Markets are also prone to false anticipation. There are times when prices jump but earnings don’t revive. There are also market crashes, which aren’t followed by earnings drops. Therefore, if you’re early into a genuine trend going with the market momentum, you make more. But you also accept the higher risk of betting on a false signal.

There is one common factor to all market revivals. These movements are always associated with financial liquidity. When there’s a great deal of liquidity, bubbles can develop. The obverse is also sometimes true. That is, if liquidity is temporarily tight, perhaps because it’s tax payment time, markets may fall even as earnings move upwards.

 

Before globalisation, it was relatively easy to judge liquidity. Economies weren’t inter-connected. Each domestic economy was a silo. You could take a look at money supply, and at key factors like the bank credit-deposit ratio and domestic interest rates, to figure out the liquidity position.

Since funds can now flow into financial assets from abroad with ease, it is no longer enough to get a handle on domestic liquidity. In effect, there is usually potential liquidity to spare because of foreign institutional investors. It’s more a question of judging FII attitude. It is useful to know where, as in which nations and which sectors they will choose to park their funds.
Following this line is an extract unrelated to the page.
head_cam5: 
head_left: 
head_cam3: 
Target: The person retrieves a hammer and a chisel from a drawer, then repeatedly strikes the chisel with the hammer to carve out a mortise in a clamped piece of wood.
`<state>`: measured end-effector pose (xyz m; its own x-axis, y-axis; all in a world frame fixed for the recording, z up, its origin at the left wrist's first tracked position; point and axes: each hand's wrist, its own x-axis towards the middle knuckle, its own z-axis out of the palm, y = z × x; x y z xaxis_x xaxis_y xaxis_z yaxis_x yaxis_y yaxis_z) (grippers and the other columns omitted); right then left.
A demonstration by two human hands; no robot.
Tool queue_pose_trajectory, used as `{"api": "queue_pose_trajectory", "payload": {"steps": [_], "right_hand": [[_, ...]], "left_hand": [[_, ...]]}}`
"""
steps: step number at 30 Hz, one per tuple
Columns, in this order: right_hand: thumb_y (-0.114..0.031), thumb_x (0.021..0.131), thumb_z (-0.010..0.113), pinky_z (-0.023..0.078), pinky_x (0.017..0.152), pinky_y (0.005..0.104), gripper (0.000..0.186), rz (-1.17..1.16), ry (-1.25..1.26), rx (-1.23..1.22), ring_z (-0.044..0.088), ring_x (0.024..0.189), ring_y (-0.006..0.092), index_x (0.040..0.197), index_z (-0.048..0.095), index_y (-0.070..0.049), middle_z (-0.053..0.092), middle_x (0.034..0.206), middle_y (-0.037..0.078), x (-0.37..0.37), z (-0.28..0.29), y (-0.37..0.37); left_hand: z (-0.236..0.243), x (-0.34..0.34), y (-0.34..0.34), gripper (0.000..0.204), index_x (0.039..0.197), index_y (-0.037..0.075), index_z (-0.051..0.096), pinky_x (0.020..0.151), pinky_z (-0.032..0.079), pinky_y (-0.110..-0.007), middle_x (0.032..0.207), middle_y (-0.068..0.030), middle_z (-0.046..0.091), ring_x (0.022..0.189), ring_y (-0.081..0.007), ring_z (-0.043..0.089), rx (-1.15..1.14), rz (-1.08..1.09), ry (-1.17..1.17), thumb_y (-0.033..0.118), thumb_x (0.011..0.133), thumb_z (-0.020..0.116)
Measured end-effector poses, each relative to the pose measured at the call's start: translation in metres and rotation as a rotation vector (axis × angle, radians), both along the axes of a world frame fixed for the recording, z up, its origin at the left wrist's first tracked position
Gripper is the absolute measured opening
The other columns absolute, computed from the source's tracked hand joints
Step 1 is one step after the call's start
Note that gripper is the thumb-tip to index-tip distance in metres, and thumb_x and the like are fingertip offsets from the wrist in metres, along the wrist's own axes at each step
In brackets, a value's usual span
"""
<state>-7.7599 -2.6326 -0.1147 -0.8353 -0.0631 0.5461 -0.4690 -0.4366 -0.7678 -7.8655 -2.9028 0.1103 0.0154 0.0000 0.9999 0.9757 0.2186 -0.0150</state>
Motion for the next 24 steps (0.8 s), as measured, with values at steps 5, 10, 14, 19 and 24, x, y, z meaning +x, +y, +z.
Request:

In the past 12 months, the Indian markets have lost a little ground. It would have been a lot worse except for the positive FII attitude. In the past 12 months, they have invested a net of over Rs 41,000 crore in equity, along with another Rs 49,000 crore in debt. Actually they were net sellers through the second half of calendar 2011.

In calendar 2012, FIIs have been net buyers of Rs 52,000 crore of equity. This runs contrary to the popular perception that the global investment community has given up on India due to policy paralysis. It is actually the domestic investor community - both institutions and retail - that has been a net seller.

The trend of net FII buying might continue, in the absence of some surprising new negative news. On the domestic front, slow earnings growth, high interest rates, a poor monsoon, terrible public finance deficits and GDP growth downgrades are all discounted. So is policy paralysis. Globally too, weak economic growth is discounted. What one needs is a turnaround in domestic sentiment to spark a bull run.